Every entry below must be transcribed word for word, and the images must be left out.

▬▬▬▬▬▬

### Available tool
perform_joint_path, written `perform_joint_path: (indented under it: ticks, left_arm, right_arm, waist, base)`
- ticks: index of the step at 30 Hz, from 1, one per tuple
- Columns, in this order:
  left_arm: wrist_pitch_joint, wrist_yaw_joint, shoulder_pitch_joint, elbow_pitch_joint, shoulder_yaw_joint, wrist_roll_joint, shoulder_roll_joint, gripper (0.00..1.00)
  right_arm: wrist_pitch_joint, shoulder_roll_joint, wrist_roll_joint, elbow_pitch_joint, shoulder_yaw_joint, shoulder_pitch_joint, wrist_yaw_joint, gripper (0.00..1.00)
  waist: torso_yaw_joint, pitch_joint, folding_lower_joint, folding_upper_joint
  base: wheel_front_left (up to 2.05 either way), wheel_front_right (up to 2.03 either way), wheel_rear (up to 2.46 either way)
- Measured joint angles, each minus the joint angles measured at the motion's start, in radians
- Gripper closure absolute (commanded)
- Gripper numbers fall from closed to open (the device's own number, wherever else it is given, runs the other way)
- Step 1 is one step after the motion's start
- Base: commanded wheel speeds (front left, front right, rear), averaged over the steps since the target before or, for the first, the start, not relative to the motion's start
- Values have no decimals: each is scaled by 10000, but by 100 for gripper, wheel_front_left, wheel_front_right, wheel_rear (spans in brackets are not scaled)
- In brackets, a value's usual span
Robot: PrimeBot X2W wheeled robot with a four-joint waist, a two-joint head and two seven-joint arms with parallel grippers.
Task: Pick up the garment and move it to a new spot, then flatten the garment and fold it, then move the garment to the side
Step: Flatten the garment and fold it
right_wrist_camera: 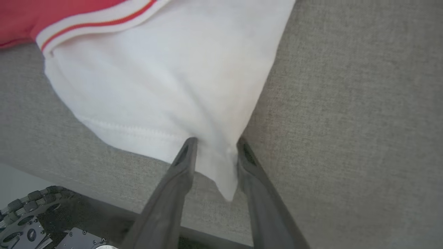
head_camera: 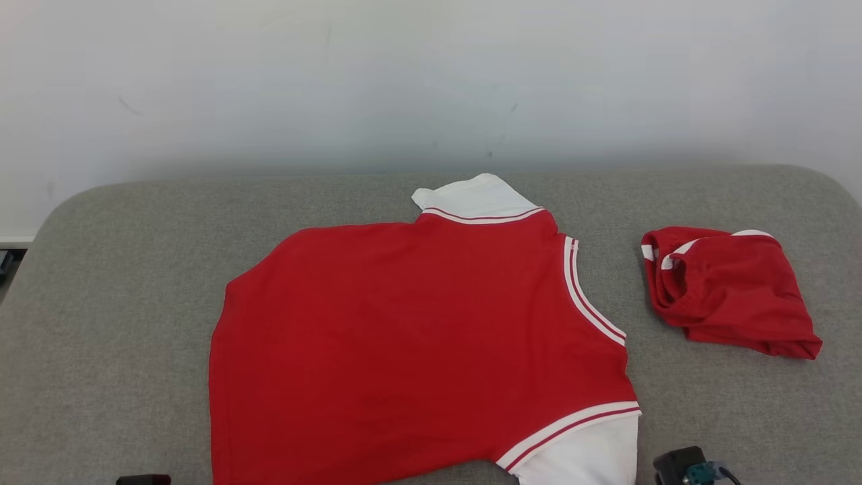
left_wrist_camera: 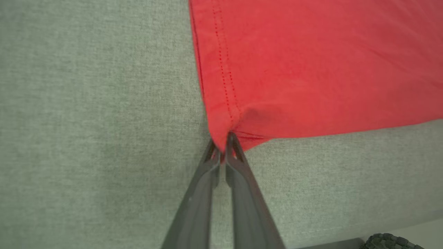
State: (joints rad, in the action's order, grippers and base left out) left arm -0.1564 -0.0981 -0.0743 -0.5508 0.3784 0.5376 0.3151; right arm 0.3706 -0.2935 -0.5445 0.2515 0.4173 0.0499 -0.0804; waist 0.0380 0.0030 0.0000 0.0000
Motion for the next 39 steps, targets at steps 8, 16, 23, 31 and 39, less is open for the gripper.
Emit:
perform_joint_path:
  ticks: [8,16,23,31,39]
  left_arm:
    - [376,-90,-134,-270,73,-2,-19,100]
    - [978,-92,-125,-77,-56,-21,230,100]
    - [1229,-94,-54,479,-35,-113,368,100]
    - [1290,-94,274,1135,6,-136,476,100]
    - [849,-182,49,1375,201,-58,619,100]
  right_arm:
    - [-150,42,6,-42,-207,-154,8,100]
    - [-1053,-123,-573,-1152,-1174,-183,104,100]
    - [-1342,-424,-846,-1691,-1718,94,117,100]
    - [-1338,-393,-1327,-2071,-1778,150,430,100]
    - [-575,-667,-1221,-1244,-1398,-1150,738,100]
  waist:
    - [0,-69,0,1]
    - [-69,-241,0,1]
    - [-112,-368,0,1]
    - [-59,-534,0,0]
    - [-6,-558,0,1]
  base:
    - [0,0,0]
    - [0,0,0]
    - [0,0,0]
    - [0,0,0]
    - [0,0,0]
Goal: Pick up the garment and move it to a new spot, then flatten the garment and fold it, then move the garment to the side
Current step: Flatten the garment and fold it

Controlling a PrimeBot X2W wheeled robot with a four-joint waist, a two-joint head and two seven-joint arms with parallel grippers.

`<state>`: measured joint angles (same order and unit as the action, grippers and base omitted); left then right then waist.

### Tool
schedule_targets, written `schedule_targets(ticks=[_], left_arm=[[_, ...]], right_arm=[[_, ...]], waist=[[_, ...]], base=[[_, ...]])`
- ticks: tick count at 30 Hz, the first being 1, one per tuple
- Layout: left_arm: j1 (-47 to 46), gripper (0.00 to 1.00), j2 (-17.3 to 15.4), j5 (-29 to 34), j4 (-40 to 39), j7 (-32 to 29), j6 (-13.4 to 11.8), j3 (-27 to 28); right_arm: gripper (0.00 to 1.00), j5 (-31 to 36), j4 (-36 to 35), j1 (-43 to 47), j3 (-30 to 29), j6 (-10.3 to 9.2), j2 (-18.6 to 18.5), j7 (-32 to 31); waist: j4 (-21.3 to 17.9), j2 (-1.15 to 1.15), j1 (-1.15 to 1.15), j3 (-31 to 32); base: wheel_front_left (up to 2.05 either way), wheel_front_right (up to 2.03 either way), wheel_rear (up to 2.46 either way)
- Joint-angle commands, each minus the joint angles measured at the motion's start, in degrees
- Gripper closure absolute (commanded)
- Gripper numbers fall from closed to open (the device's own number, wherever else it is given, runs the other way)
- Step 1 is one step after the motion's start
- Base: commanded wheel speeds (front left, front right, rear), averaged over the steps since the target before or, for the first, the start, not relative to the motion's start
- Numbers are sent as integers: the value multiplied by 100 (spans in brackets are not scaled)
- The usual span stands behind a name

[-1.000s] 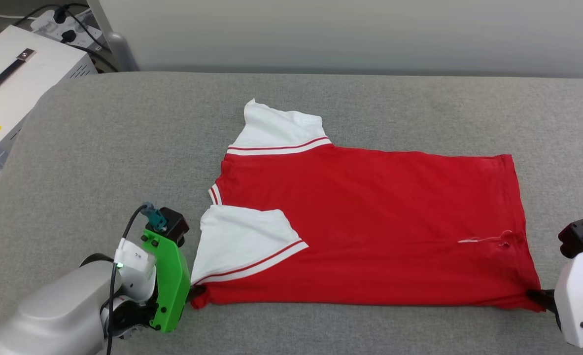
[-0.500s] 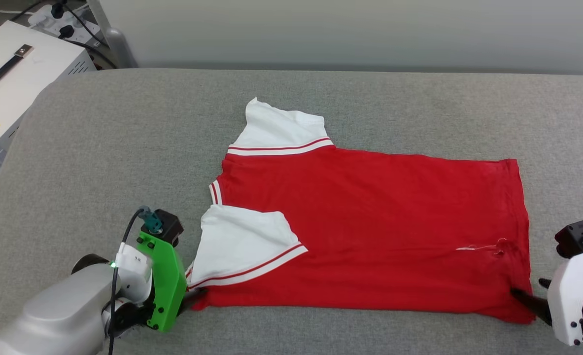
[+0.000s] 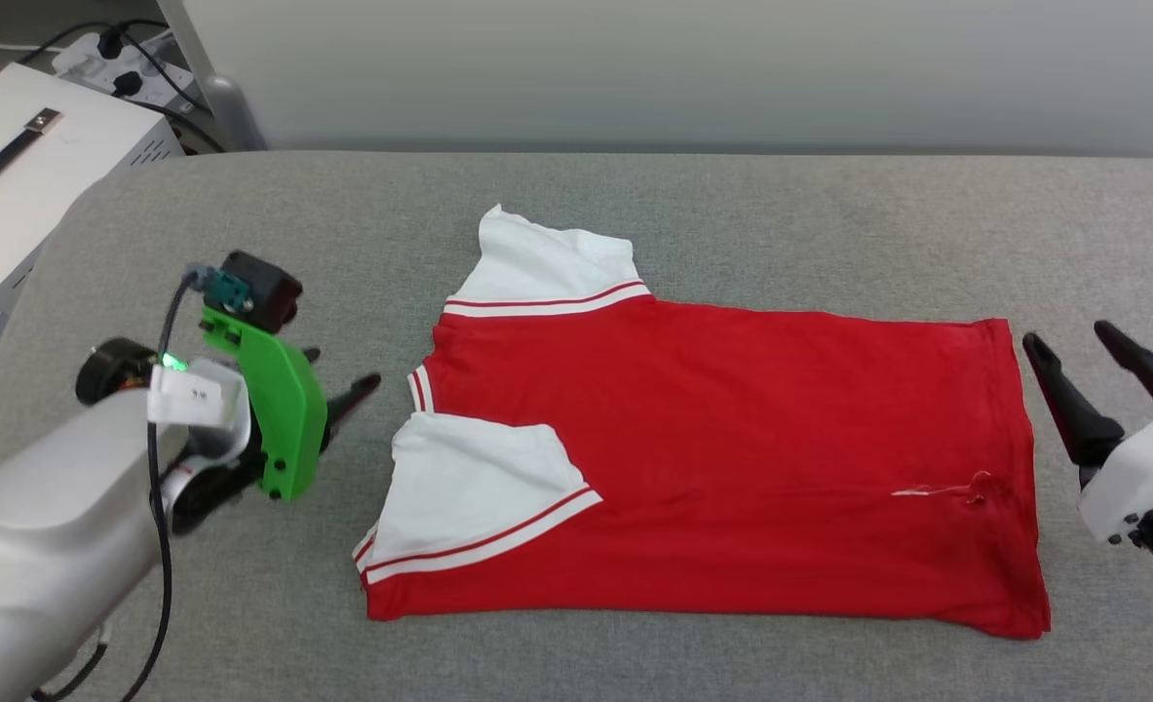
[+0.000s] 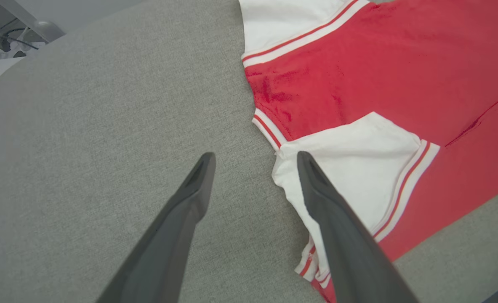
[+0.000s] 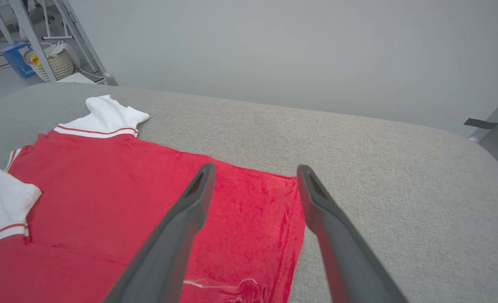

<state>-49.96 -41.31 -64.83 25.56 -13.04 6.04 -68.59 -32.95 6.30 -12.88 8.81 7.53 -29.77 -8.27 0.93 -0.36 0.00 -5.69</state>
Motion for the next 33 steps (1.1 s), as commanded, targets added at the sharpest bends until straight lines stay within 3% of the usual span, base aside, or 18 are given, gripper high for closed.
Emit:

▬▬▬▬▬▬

# RESPONSE TO THIS TASK:
### Available tool
perform_joint_path, written `perform_joint_path: (indented under it: ticks, left_arm, right_arm, waist, base)`
- ticks: index of the step at 30 Hz, from 1, one per tuple
- Columns, in this order:
  left_arm: wrist_pitch_joint, wrist_yaw_joint, shoulder_pitch_joint, elbow_pitch_joint, shoulder_yaw_joint, wrist_roll_joint, shoulder_roll_joint, gripper (0.00..1.00)
  right_arm: wrist_pitch_joint, shoulder_roll_joint, wrist_roll_joint, elbow_pitch_joint, shoulder_yaw_joint, shoulder_pitch_joint, wrist_yaw_joint, gripper (0.00..1.00)
  waist: torso_yaw_joint, pitch_joint, folding_lower_joint, folding_upper_joint
  base: wheel_front_left (up to 2.05 either way), wheel_front_right (up to 2.03 either way), wheel_rear (up to 2.46 either way)
- Measured joint angles, each minus the joint angles measured at the motion's start, in radians
- Gripper closure absolute (commanded)
- Gripper numbers fall from closed to open (the device's own number, wherever else it is given, runs the other way)
- Step 1 is one step after the motion's start
- Base: commanded wheel speeds (front left, front right, rear), averaged over the steps since the target before or, for the first, the start, not relative to the motion's start
- Values have no decimals: each is scaled by 10000, but by 100 for gripper, wheel_front_left, wheel_front_right, wheel_rear (spans in brackets are not scaled)
- In brackets, a value's usual span
Robot: PrimeBot X2W wheeled robot with a four-joint waist, a two-joint head and two seven-joint arms with parallel grippers.
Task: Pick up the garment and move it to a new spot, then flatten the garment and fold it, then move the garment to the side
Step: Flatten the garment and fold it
right_wrist_camera: 
head_camera: 
left_wrist_camera: 
State: (joints rad, in the action's order, grippers and base left out) left arm -0.1564 -0.0981 -0.0743 -0.5508 0.3784 0.5376 0.3151; right arm 0.3706 -0.2935 -0.5445 0.2515 0.4173 0.0499 -0.0804; waist 0.0380 0.0030 0.0000 0.0000
Motion for the next 39 steps, targets at steps 8, 16, 23, 31 and 39, less is open for the gripper.
Emit:
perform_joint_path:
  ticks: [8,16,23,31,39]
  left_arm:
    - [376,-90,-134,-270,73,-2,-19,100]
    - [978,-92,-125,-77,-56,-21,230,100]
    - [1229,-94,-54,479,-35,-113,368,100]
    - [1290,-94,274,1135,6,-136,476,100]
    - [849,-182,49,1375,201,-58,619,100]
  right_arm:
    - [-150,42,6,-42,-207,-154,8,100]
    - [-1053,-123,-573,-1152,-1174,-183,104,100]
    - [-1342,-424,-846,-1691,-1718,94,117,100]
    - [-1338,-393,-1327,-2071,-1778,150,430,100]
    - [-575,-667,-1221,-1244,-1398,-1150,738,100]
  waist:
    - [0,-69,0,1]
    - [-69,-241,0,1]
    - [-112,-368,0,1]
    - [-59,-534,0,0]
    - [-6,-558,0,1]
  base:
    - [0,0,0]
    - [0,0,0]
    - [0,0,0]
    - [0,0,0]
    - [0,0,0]
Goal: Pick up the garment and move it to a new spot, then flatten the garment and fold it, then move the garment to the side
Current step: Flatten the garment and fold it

Controlling a PrimeBot X2W wheeled robot with a four-joint waist, a two-joint head and two seven-joint arms with parallel grippers.

`<state>`: measured joint angles (same order and unit as the action, grippers and base omitted); left then right then waist.

### Tool
schedule_targets, written `schedule_targets(ticks=[_], left_arm=[[_, ...]], right_arm=[[_, ...]], waist=[[_, ...]], base=[[_, ...]])`
- ticks: tick count at 30 Hz, the first being 1, one per tuple
- Layout: left_arm: j1 (-47 to 46), gripper (0.00 to 1.00), j2 (-17.3 to 15.4), j5 (-29 to 34), j4 (-40 to 39), j7 (-32 to 29), j6 (-13.4 to 11.8), j3 (-27 to 28); right_arm: gripper (0.00 to 1.00), j5 (-31 to 36), j4 (-36 to 35), j1 (-43 to 47), j3 (-30 to 29), j6 (-10.3 to 9.2), j2 (-18.6 to 18.5), j7 (-32 to 31); waist: j4 (-21.3 to 17.9), j2 (-1.15 to 1.15), j1 (-1.15 to 1.15), j3 (-31 to 32); base: wheel_front_left (up to 2.05 either way), wheel_front_right (up to 2.03 either way), wheel_rear (up to 2.46 either way)
- Joint-angle commands, each minus the joint angles measured at the motion's start, in degrees
- Gripper closure absolute (commanded)
- Gripper numbers fall from closed to open (the device's own number, wherever else it is given, runs the other way)
- Step 1 is one step after the motion's start
- Base: commanded wheel speeds (front left, front right, rear), averaged over the steps since the target before or, for the first, the start, not relative to the motion's start
- Numbers are sent as integers: the value multiplied by 100 (spans in brackets are not scaled)
- The usual span stands behind a name

[-1.000s] 
[-0.500s] 
[+0.000s] 
[+0.000s] 
[+0.000s] 

<state>-49.96 -41.31 -64.83 25.56 -13.04 6.04 -68.59 -32.95 6.30 -12.88 8.81 7.53 -29.77 -8.27 0.93 -0.36 0.00 -5.69</state>
Motion for the next 33 steps (1.1 s), as commanded, targets added at the sharpest bends until straight lines stay within 3% of the usual span, base aside, or 18 are given, gripper high for closed.
Emit:

The given output is complete.